Pour financer ces passages depuis Anjouan, des candidats à la migration seraient embarqués, mais à l’arrivée sur la plage en Petite Terre, ils s’évanouissaient dans la nature. 0% d’interpellation, mais 100% de réussite dans la prise de drogue, voilà qui a commencé à interpeller d’autres membres du GIR, dont certains témoignent à charge contre leur patron. Ils rapportent des « coups » anticipés de manière un peu trop certaine. Le taux de réussite dépassait celui de la PAF, avec 149 kg saisis pour le GIR, contre 45kg pour les policiers.
Les deux principaux mis en cause nient les faits présentés sous cet angle. Il n’y a jamais eu de démarchage de leur part, seulement l’enregistrement d’informations sur de possibles ballots de cannabis en provenance d’Anjouan. Et la préparation d’une opération judiciaire en collaboration avec le parquet. Gérard Gautier s’est attaché les services de Me Szpiner, un des ténors du barreau de Paris.

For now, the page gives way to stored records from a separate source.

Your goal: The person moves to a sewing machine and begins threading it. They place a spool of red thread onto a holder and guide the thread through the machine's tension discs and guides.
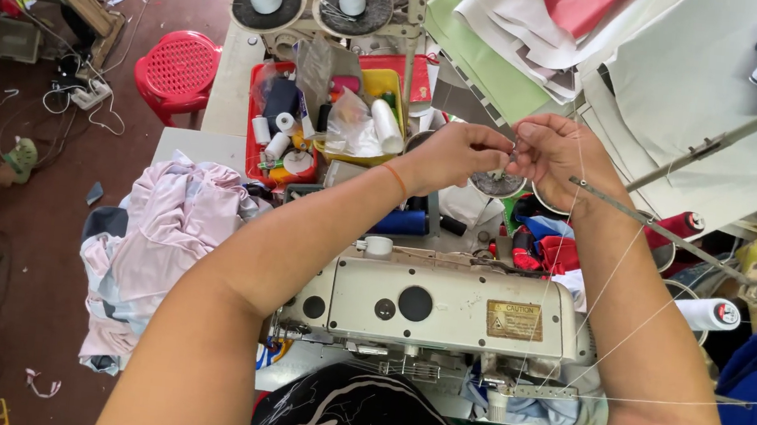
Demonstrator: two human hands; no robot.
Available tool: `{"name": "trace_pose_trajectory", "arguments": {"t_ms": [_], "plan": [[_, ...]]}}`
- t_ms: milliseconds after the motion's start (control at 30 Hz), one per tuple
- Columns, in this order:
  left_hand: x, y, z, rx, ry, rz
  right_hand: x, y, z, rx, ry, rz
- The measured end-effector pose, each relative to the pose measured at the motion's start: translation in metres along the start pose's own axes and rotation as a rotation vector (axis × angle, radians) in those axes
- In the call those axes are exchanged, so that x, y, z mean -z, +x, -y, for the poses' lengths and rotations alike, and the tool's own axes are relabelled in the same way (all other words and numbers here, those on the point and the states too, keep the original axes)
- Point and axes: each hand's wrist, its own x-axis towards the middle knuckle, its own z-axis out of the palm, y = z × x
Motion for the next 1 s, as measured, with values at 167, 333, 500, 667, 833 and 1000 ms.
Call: {"name": "trace_pose_trajectory", "arguments": {"t_ms": [167,333,500,667,833,1000], "plan": [[-0.005,0.014,0.019,0.116,-0.055,-0.038,0.007,0.002,-0.004,0.016,0.012,0.001],[-0.002,0.008,0.006,0.131,-0.041,-0.075,0.006,-0.001,-0.002,0.032,0.044,0.011],[-0.002,0.002,0.000,0.088,-0.072,-0.050,0.007,0.000,-0.004,0.035,0.059,0.016],[-0.010,0.007,0.013,0.124,-0.115,-0.021,0.008,0.001,-0.006,0.041,0.043,0.002],[-0.004,0.004,0.010,0.114,-0.085,-0.013,0.007,0.001,-0.006,0.046,0.036,-0.009],[0.016,0.009,0.001,-0.207,0.504,-0.005,0.014,0.007,-0.013,0.057,-0.020,-0.030]]}}
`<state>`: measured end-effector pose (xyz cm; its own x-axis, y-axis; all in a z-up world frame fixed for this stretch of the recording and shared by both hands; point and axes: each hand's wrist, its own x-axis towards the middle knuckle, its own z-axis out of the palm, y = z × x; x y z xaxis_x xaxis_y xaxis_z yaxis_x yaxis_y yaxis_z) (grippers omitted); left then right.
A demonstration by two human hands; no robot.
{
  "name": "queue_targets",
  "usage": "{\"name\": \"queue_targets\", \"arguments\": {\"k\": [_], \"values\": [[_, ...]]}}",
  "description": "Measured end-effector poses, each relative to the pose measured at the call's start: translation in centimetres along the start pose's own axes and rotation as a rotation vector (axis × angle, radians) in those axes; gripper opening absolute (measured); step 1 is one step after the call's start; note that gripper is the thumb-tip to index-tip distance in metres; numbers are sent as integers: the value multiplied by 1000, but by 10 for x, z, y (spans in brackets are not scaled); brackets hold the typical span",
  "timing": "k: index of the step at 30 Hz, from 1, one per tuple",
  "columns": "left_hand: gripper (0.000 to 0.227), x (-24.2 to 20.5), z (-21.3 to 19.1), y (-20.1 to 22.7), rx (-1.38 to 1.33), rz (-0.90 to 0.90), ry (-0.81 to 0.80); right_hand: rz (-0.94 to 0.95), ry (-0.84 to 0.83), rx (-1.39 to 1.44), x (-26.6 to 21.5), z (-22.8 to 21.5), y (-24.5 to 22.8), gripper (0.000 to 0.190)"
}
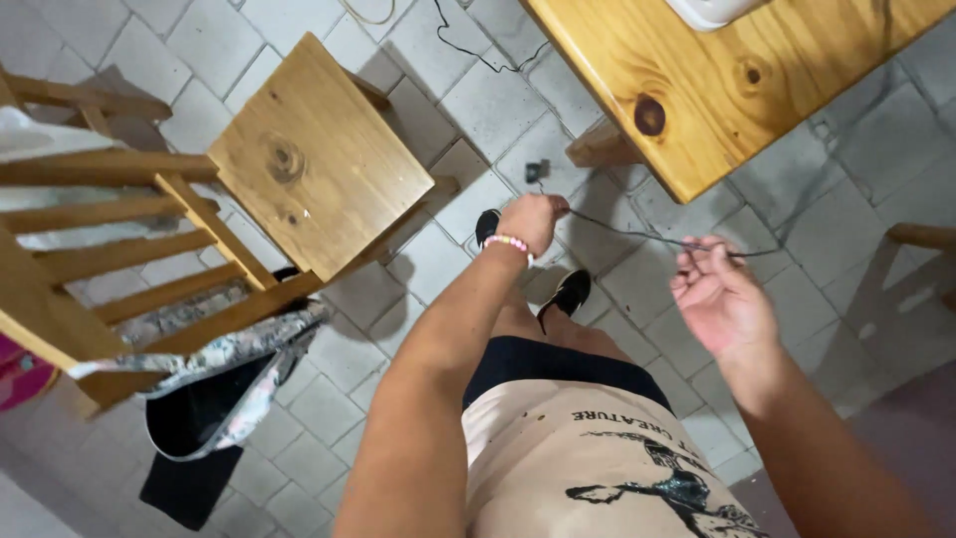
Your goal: Cutting fabric with scissors on a table and then setting up a portable sewing machine by plugging in the power cord.
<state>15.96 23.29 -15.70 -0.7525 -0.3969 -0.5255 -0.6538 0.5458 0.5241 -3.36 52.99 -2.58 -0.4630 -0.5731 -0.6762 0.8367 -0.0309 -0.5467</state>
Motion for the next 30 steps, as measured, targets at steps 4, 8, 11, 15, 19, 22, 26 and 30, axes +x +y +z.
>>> {"name": "queue_targets", "arguments": {"k": [4, 8, 11, 15, 19, 22, 26, 30], "values": [[44, 41, -58, -13, 38, -42, -144, -45, 25, 235, -10, 51, -17, 5], [54, 90, -79, -39, 71, -54, -179, -157, 91, 358, 1, 74, -16, 9], [66, 133, -65, -62, 8, -168, -184, -248, 177, 38, 0, 100, -7, 28], [52, 203, -10, -80, -156, -127, -52, -262, 90, -58, 13, 133, -1, 32], [52, 196, -43, -32, -636, -137, 32, -277, 103, -138, 33, 157, 7, 29], [21, 221, -40, -14, -1532, -658, -105, -286, 4, -226, 48, 181, 4, 39], [30, 192, 8, -31, -825, -139, 37, -334, -25, -287, 56, 211, 2, 38], [23, 157, 20, -27, -874, -68, 72, -337, -65, -381, 62, 210, 9, 34]]}}
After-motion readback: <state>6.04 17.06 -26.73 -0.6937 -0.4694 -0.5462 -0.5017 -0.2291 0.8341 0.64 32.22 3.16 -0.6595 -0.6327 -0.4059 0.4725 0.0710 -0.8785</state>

Alors, simple utilisation d’indic, ou organisation d’une filière ? Le procès qui place 8 agents du GIR dont l’ex-patron d’une structure démantelée depuis, sur le banc des accusés, devrait permettre de savoir si l’immigration clandestine a servi ou non l’import de drogue et la promotion professionnelle de fonctionnaires. Si le procès parvient à se tenir par ces temps de confinement et de déplacements contraints aux motifs impérieux des personnes convoquées et de leurs avocats.